Excerpts from article


Police urge Baker Act reform

by Lyda Longa

... Law enforcement and other emergency officials argue that early, mandatory treatment could help keep people from being "Baker Acted" many times. "It's like a train that gets off the tracks," said Daytona Beach Fire Battalion Chief Jeff Smith. "Over a period of time, you see the same people over and over again being brought in."

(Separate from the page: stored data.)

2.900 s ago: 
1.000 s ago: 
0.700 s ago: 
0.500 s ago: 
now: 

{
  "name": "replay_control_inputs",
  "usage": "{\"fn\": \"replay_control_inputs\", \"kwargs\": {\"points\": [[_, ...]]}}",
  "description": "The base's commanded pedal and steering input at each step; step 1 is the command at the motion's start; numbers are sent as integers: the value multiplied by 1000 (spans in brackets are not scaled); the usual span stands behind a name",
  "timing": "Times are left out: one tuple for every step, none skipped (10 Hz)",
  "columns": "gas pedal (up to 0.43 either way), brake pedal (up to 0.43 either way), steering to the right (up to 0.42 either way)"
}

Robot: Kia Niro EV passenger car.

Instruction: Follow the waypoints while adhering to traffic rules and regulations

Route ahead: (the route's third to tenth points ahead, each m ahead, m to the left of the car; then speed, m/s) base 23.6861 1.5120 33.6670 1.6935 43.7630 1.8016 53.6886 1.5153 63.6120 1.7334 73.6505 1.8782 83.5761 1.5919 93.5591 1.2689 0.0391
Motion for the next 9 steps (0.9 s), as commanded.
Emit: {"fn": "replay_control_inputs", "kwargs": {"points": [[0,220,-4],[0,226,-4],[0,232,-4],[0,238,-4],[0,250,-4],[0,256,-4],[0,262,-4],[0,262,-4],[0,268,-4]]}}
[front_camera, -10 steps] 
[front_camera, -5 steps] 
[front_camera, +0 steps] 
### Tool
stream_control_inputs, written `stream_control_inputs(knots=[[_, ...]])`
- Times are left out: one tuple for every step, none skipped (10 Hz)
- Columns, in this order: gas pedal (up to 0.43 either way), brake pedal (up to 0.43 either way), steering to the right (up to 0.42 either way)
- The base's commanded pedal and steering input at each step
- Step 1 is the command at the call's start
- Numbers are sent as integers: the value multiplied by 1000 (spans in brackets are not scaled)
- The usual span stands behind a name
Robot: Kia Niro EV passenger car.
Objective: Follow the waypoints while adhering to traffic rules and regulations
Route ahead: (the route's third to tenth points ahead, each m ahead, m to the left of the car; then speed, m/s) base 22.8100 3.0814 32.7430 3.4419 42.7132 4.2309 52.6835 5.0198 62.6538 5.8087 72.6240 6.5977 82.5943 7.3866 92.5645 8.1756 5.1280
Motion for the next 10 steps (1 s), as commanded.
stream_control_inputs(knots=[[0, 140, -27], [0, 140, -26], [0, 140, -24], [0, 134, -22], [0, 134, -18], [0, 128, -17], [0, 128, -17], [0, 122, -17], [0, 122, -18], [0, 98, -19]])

... Rosanna Esposito, an attorney with the Virginia-based Treatment Advocacy Center, which champions laws to protect the mentally ill and monitors the Baker Act in Florida, said roughly 7,500 people in the state were arrested under the statute at least twice in 2000 - a figure that increased by 14 percent between 2001 and 2002 - and 540 people in the state were taken in under the act eight or more times between 2000 and 2001. "Increasingly, law enforcement keeps dealing with people in crisis because of untreated mental illness," Esposito said. "People are reaching the point of dangerousness and mental health officials are afraid to deal with them. That's when they call the police."

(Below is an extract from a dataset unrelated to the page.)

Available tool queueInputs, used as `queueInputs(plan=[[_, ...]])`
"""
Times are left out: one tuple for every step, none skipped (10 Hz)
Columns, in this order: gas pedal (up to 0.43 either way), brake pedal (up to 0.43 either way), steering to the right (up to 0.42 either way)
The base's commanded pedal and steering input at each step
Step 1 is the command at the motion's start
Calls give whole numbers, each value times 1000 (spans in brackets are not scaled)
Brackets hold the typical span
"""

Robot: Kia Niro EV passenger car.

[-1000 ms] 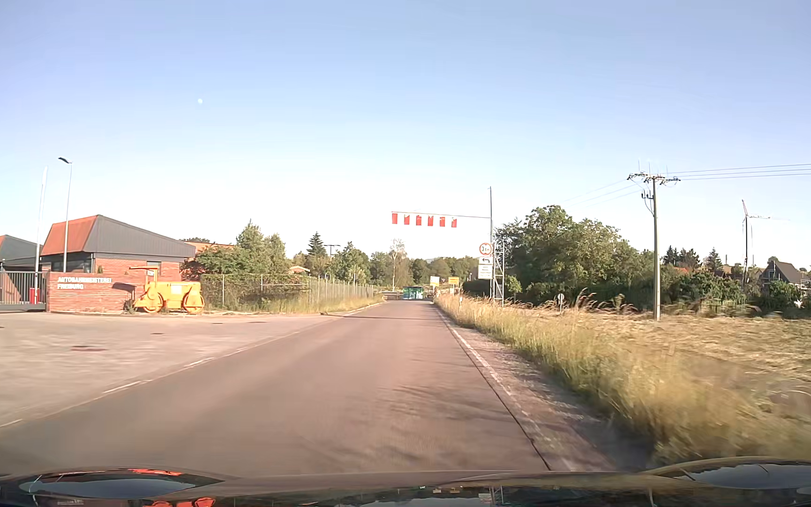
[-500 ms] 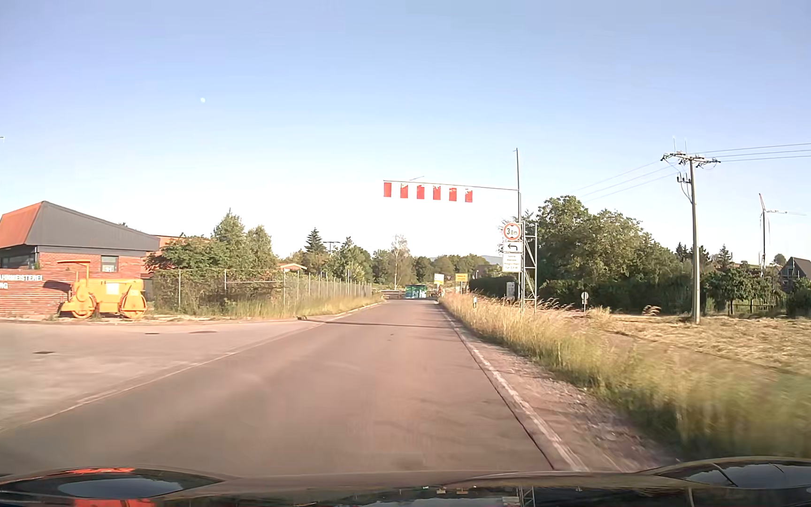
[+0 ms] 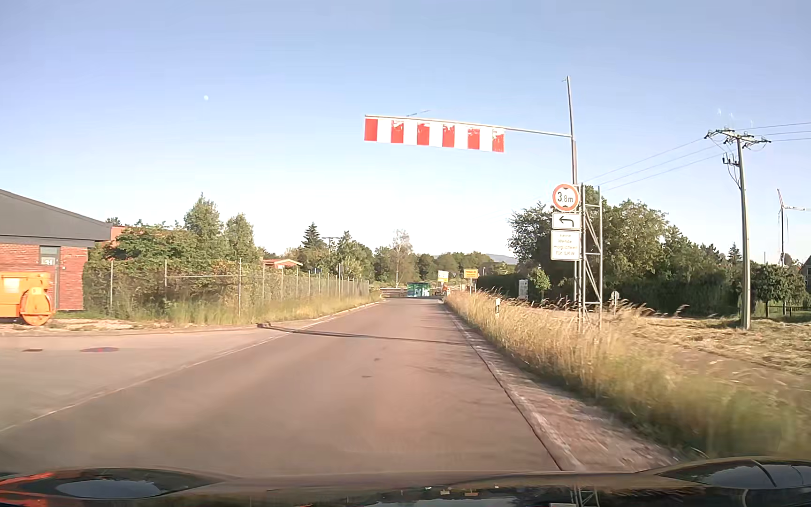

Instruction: Follow the waypoints while adhering to traffic rules and regulations

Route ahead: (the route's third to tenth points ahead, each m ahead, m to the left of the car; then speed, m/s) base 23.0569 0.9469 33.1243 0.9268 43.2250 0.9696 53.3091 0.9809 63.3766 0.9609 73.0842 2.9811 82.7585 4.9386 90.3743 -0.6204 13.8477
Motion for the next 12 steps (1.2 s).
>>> queueInputs(plan=[[59, 0, -3], [59, 0, -3], [59, 0, -2], [59, 0, -1], [59, 0, 0], [0, 0, 0], [0, 0, 0], [0, 0, 2], [0, 0, 3], [0, 0, 4], [0, 12, 4], [0, 30, 4]])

Top lawmen like Volusia County Sheriff Ben Johnson and Seminole County Sheriff Don Eslinger know about the perils of "reaching the point of dangerousness." ... Johnson recounted the story of a man who had been repeatedly picked up by Volusia deputies and taken to Halifax Medical Center's psychiatric ward because of his uncontrollable rages. The last time, he became so enraged he kicked out the cage inside a patrol car, putting the officer in jeopardy. "Most of these people don't know they're mentally ill," Johnson said. "They start to feel good and they stop taking their medications and they get in trouble."